Microsoft CEO Satya Nadella is set to testify in Elon Musk’s lawsuit against OpenAI, putting one of the most powerful backers of generative AI on the spot over emails that may help Musk argue the startup drifted from its nonprofit roots. The appearance comes as the OpenAI trial moves toward a verdict and could shape the company’s planned future, including its push toward a more conventional corporate structure.

The hearing is turning into a very Silicon Valley kind of morality play: founders, investors, and executives arguing over mission statements while everyone quietly counts the billions. Microsoft is not just a side character here. Its investment turned into one of the most valuable AI bets on the planet, which is exactly why Musk wants the jury to believe the company knew what it was helping build.

Microsoft’s 2018 emails are the new battleground

Musk’s lawyers plan to focus on Microsoft emails from January 2018, when Nadella discussed a discount for OpenAI’s use of Azure computing power. The messages, they argue, show Microsoft was evaluating the startup less as a charity project and more as a possible commercial asset once profit looked plausible.

Nadella wrote that he could not tell what research OpenAI was doing or how sharing it might help Microsoft get ahead. He also repeated Musk’s own view that OpenAI was nearing major AGI breakthroughs, while another Microsoft executive sounded wary that the startup could simply bolt to Amazon. That kind of corporate paranoia is rarely printed on a glossy slide deck, but it tends to show up nicely in court.

From donations to a $228 billion stake

In 2019, Microsoft invested $1 billion in OpenAI after stepping back from the startup earlier. The company eventually put in $13 billion in total, and that position is now valued at $228 billion, according to figures cited in the trial. For a company that says it merely backed innovation, that is a spectacular return on trust.

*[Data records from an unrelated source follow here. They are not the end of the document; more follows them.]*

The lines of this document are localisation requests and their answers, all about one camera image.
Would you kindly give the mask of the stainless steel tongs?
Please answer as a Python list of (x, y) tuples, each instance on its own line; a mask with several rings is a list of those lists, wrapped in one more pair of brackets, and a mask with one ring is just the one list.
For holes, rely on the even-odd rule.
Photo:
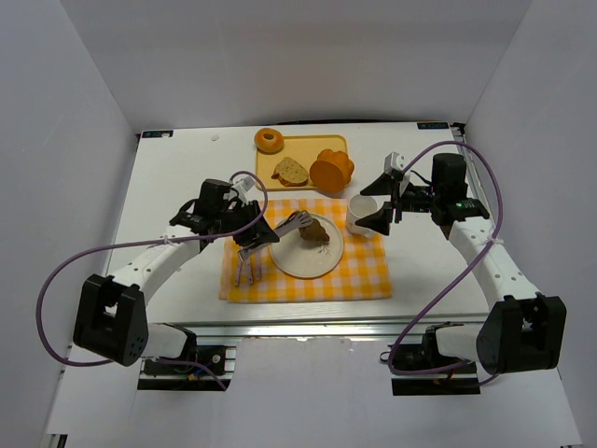
[[(282, 224), (278, 225), (273, 232), (281, 240), (285, 235), (293, 230), (308, 227), (313, 222), (313, 216), (304, 210), (293, 212)], [(260, 252), (264, 248), (270, 246), (271, 243), (262, 243), (260, 245), (250, 245), (238, 251), (238, 258), (240, 261), (247, 261), (253, 255)]]

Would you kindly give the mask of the dark brown croissant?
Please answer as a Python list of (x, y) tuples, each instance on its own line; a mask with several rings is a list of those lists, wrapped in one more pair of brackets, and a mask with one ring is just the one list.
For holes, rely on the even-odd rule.
[(300, 238), (306, 243), (327, 245), (330, 241), (326, 229), (317, 218), (313, 218), (311, 224), (300, 228), (298, 231)]

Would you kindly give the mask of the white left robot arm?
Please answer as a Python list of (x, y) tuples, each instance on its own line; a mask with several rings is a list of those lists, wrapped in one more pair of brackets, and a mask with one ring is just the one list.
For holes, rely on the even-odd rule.
[(90, 276), (79, 300), (75, 345), (125, 367), (140, 358), (186, 358), (193, 345), (190, 331), (148, 323), (146, 307), (175, 272), (216, 239), (230, 237), (248, 249), (278, 242), (263, 217), (265, 204), (246, 198), (257, 183), (247, 172), (230, 181), (205, 180), (199, 197), (180, 207), (156, 243), (146, 244), (120, 269)]

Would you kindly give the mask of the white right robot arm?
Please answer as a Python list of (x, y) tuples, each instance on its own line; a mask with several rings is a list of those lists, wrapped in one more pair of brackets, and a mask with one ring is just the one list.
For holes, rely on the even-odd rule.
[(460, 154), (433, 157), (432, 176), (423, 186), (410, 182), (403, 156), (393, 152), (383, 174), (362, 190), (389, 196), (376, 213), (357, 225), (386, 235), (406, 212), (429, 214), (466, 261), (489, 307), (479, 325), (444, 323), (428, 327), (417, 346), (396, 341), (387, 358), (394, 374), (454, 371), (478, 363), (490, 375), (557, 367), (566, 308), (530, 282), (493, 235), (495, 225), (483, 203), (469, 197), (466, 162)]

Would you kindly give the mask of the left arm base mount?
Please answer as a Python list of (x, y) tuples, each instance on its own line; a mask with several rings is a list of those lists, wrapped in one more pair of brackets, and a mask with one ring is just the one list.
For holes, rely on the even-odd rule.
[(140, 391), (224, 392), (235, 370), (234, 345), (197, 345), (184, 363), (147, 360), (142, 363)]

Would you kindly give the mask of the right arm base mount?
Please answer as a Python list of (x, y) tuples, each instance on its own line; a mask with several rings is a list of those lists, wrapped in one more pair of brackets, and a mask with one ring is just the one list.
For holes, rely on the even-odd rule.
[[(402, 371), (420, 371), (447, 368), (457, 363), (456, 357), (442, 356), (437, 349), (438, 329), (454, 327), (451, 322), (428, 327), (420, 343), (402, 343), (393, 358), (392, 366)], [(479, 395), (477, 367), (461, 366), (437, 374), (393, 376), (392, 393), (395, 397), (432, 397)]]

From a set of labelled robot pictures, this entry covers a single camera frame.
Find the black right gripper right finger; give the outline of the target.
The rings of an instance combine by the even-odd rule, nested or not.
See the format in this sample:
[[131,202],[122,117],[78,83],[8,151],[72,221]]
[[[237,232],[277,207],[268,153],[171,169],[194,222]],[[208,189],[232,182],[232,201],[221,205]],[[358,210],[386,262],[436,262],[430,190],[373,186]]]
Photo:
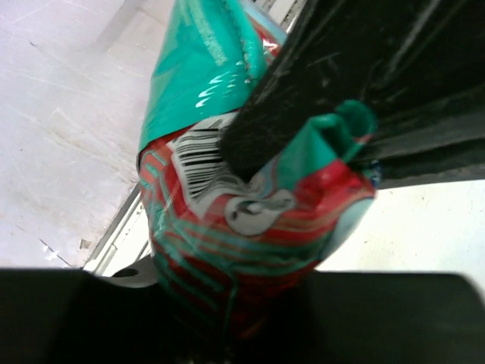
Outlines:
[[318,272],[305,296],[303,363],[484,361],[484,304],[461,275]]

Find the teal red snack pouch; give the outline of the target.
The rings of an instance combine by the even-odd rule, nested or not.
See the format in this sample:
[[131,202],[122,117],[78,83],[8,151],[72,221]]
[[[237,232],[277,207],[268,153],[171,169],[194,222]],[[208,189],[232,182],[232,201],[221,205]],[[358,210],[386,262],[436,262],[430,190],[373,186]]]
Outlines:
[[309,1],[290,34],[239,1],[177,1],[137,156],[175,343],[223,358],[352,233],[377,176],[351,162],[377,129],[336,18]]

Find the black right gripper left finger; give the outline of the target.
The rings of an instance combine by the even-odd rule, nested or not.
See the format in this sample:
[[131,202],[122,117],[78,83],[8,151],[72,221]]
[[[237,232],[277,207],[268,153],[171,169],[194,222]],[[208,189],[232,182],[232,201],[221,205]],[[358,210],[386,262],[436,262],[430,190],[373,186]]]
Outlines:
[[3,363],[157,363],[151,285],[79,269],[1,270]]

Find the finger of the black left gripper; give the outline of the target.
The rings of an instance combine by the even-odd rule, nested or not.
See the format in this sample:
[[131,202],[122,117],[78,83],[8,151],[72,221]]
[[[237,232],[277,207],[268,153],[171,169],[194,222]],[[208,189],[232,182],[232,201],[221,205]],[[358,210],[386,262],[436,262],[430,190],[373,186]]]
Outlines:
[[386,188],[484,176],[482,1],[309,1],[221,140],[248,180],[313,116],[356,100],[377,130],[352,157]]

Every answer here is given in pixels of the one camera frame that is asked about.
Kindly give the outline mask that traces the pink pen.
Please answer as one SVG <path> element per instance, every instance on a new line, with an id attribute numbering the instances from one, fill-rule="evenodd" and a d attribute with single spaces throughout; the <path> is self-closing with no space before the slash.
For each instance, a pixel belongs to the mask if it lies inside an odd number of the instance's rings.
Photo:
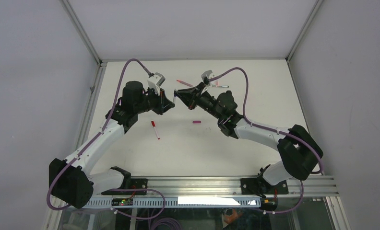
<path id="1" fill-rule="evenodd" d="M 186 85 L 186 86 L 188 86 L 188 87 L 193 87 L 193 85 L 192 84 L 189 84 L 189 83 L 187 83 L 187 82 L 185 82 L 185 81 L 182 81 L 182 80 L 176 80 L 178 83 L 180 83 L 180 84 L 183 84 L 183 85 Z"/>

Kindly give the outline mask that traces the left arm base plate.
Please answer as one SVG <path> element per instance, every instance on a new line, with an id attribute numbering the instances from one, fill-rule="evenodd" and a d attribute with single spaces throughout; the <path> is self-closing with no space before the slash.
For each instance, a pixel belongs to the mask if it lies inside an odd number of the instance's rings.
<path id="1" fill-rule="evenodd" d="M 109 196 L 131 196 L 134 195 L 144 196 L 147 194 L 146 191 L 133 191 L 133 189 L 145 189 L 148 188 L 148 179 L 146 178 L 130 178 L 127 182 L 124 180 L 123 185 L 118 189 L 129 190 L 127 192 L 121 191 L 105 191 L 102 192 L 101 195 L 109 195 Z"/>

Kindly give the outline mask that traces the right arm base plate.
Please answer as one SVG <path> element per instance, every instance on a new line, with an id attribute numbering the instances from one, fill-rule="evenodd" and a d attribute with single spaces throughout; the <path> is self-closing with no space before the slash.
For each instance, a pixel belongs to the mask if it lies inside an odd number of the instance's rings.
<path id="1" fill-rule="evenodd" d="M 243 195 L 287 195 L 289 193 L 288 185 L 286 181 L 281 181 L 277 185 L 264 185 L 259 183 L 258 179 L 253 178 L 241 178 L 240 188 Z"/>

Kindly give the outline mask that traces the white pen red tip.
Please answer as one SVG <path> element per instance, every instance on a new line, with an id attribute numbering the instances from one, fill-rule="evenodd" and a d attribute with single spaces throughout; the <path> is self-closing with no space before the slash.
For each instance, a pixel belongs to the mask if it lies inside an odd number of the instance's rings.
<path id="1" fill-rule="evenodd" d="M 154 126 L 153 128 L 154 128 L 155 135 L 156 135 L 157 139 L 160 140 L 160 136 L 159 136 L 159 133 L 158 133 L 156 126 Z"/>

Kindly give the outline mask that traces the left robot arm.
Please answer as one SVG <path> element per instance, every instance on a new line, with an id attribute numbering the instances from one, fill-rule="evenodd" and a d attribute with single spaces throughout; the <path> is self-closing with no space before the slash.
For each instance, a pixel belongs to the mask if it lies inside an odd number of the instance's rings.
<path id="1" fill-rule="evenodd" d="M 148 81 L 148 89 L 139 81 L 129 81 L 122 96 L 106 114 L 97 132 L 75 152 L 49 165 L 47 202 L 54 196 L 75 208 L 84 207 L 93 195 L 115 190 L 124 195 L 130 191 L 131 173 L 117 166 L 105 172 L 91 171 L 107 149 L 137 122 L 139 114 L 153 111 L 163 115 L 175 105 L 161 88 L 162 82 Z"/>

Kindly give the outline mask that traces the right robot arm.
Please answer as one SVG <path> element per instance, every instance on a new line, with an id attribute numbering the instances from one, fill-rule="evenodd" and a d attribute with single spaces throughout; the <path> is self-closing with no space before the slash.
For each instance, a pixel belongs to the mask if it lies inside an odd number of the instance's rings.
<path id="1" fill-rule="evenodd" d="M 261 168 L 252 185 L 247 185 L 253 194 L 264 197 L 280 182 L 291 178 L 304 181 L 310 174 L 315 174 L 316 166 L 323 167 L 319 162 L 323 151 L 304 127 L 279 128 L 253 123 L 237 112 L 238 105 L 231 91 L 215 98 L 207 92 L 206 85 L 200 83 L 176 90 L 174 95 L 190 110 L 200 107 L 217 118 L 217 125 L 225 136 L 254 141 L 279 153 L 280 161 Z"/>

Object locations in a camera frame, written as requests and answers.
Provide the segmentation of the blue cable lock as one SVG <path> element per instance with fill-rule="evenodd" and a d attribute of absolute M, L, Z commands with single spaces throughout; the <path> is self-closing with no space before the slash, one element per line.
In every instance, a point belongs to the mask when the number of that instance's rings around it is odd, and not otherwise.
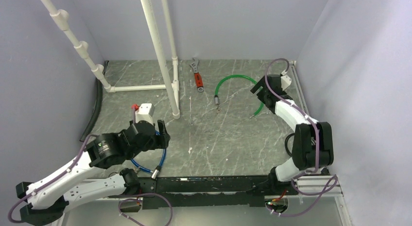
<path fill-rule="evenodd" d="M 131 163 L 134 165 L 136 170 L 154 176 L 156 178 L 160 175 L 161 169 L 165 163 L 167 157 L 167 150 L 160 149 L 159 151 L 148 151 L 147 155 L 143 157 L 133 158 Z"/>

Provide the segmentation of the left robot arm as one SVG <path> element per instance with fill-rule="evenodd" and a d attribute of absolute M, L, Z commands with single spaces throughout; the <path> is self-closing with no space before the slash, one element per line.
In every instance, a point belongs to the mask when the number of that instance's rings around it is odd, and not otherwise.
<path fill-rule="evenodd" d="M 134 159 L 141 152 L 167 149 L 171 139 L 163 120 L 158 120 L 157 126 L 141 120 L 120 132 L 93 135 L 93 138 L 83 143 L 73 160 L 49 176 L 37 182 L 19 183 L 16 186 L 19 201 L 10 209 L 9 221 L 45 226 L 71 209 L 99 198 L 142 194 L 138 176 L 129 168 L 101 181 L 82 182 Z"/>

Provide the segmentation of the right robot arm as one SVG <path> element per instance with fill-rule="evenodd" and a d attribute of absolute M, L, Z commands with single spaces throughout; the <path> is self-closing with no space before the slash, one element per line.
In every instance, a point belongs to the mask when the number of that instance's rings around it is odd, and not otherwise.
<path fill-rule="evenodd" d="M 294 132 L 291 158 L 271 171 L 275 175 L 268 180 L 271 193 L 280 194 L 286 189 L 286 181 L 333 163 L 331 125 L 317 121 L 298 107 L 282 89 L 280 75 L 262 77 L 251 92 Z"/>

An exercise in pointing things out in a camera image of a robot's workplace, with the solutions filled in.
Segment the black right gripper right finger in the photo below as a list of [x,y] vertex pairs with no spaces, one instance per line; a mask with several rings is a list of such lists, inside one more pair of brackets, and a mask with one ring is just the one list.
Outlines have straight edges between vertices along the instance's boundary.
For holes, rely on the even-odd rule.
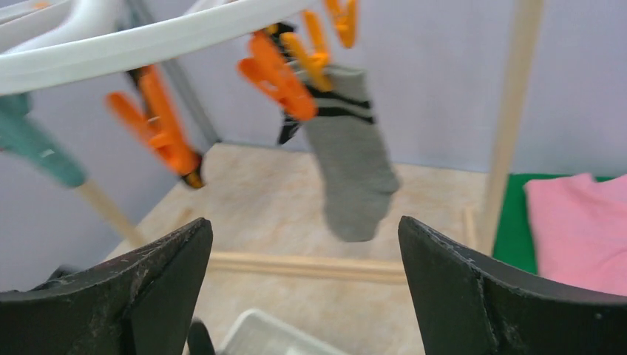
[[404,216],[407,284],[427,354],[624,354],[626,298],[502,263]]

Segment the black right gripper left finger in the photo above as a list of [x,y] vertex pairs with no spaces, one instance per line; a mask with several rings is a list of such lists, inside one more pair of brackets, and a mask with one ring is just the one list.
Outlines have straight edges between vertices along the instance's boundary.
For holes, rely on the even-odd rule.
[[1,294],[3,354],[181,354],[213,232],[198,218],[29,291]]

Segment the grey sock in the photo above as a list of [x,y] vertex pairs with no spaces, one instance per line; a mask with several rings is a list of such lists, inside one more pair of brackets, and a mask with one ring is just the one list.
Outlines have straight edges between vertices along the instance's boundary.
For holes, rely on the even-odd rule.
[[329,229],[347,243],[367,242],[376,236],[400,182],[376,124],[366,72],[332,64],[325,73],[333,86],[329,92],[296,70],[318,107],[317,116],[299,127],[323,180]]

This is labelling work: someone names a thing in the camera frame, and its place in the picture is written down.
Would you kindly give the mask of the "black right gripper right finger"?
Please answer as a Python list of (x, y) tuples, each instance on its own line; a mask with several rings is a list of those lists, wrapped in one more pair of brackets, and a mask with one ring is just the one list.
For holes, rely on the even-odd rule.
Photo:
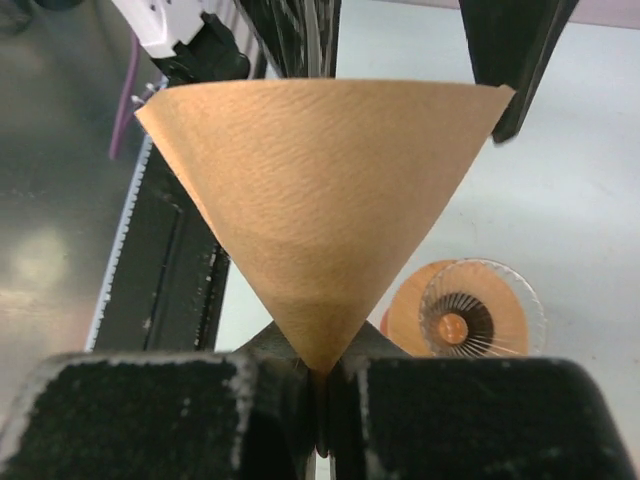
[(631, 479), (597, 384), (557, 358), (412, 358), (364, 325), (332, 371), (339, 479)]

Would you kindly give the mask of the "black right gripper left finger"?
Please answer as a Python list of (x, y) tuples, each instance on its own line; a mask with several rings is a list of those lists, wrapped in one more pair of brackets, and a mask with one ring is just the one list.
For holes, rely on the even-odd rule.
[(311, 479), (308, 371), (279, 328), (238, 350), (41, 362), (1, 429), (5, 479)]

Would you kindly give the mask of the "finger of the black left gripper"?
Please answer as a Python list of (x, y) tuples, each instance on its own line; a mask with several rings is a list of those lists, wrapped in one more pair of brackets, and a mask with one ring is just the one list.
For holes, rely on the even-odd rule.
[(460, 0), (475, 83), (514, 90), (492, 132), (516, 137), (577, 0)]

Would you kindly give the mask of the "clear glass dripper cone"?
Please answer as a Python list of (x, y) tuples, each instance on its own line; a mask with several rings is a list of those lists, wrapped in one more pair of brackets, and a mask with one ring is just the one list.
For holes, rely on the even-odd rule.
[(442, 358), (535, 356), (547, 333), (530, 283), (481, 258), (457, 260), (436, 273), (421, 296), (419, 326), (429, 354)]

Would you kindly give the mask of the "brown paper coffee filter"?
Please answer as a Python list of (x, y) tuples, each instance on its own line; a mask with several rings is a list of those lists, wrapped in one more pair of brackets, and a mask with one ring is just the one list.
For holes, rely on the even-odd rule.
[(225, 81), (165, 89), (137, 118), (293, 349), (325, 375), (512, 97), (504, 85)]

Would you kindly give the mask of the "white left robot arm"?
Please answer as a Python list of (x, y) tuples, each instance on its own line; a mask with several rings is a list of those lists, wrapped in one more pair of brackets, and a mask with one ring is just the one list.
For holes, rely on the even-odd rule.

Musk says his $38 million in founding donations were meant for a nonprofit mission, not to seed what he calls an empire valued at over $850 billion. OpenAI responds that Musk walked away after failing to gain majority control and later became a direct rival through xAI. That rivalry matters because this is no longer just about old friendships gone sour; it is about who gets to define the rules for the next wave of AI.

What the jury is being asked to decide

An advisory jury is expected to weigh wrongdoing by the week of May 18, after which Judge Yvonne Gonzalez Rogers will make the final ruling on liability and remedies. She has signaled she is likely to follow the jury’s advice. If she sides with Musk, OpenAI’s path to an initial public offering could be thrown into doubt.

OpenAI’s bosses are not the only ones under scrutiny. Last week, co-founder Greg Brockman was pressed over diary entries that appeared to show a hard-nosed interest in money, while Musk’s side also highlighted his own alleged physical threat toward Brockman in 2017. The trial has become a tidy reminder that the AI boom was built by people who like to talk about humanity’s future and argue like hedge fund managers.

Anthropic, Google and xAI are watching closely

If Musk wins even partially, the ripple effects could reach beyond OpenAI. A forced change in the company’s structure would sharpen competition with Anthropic, Google, and China’s DeepSeek, while Microsoft would be left defending one of the biggest strategic investments in tech history. Musk’s own partnership with Anthropic, announced on Wednesday, only makes the corporate chessboard messier.

The most likely outcome is not a neat legal clean-up but a longer fight over control, mission, and money. Nadella’s testimony may not settle whether OpenAI betrayed its origins, but it should make one thing clearer: the biggest names in AI are now litigating the price of getting rich before the rules were finished.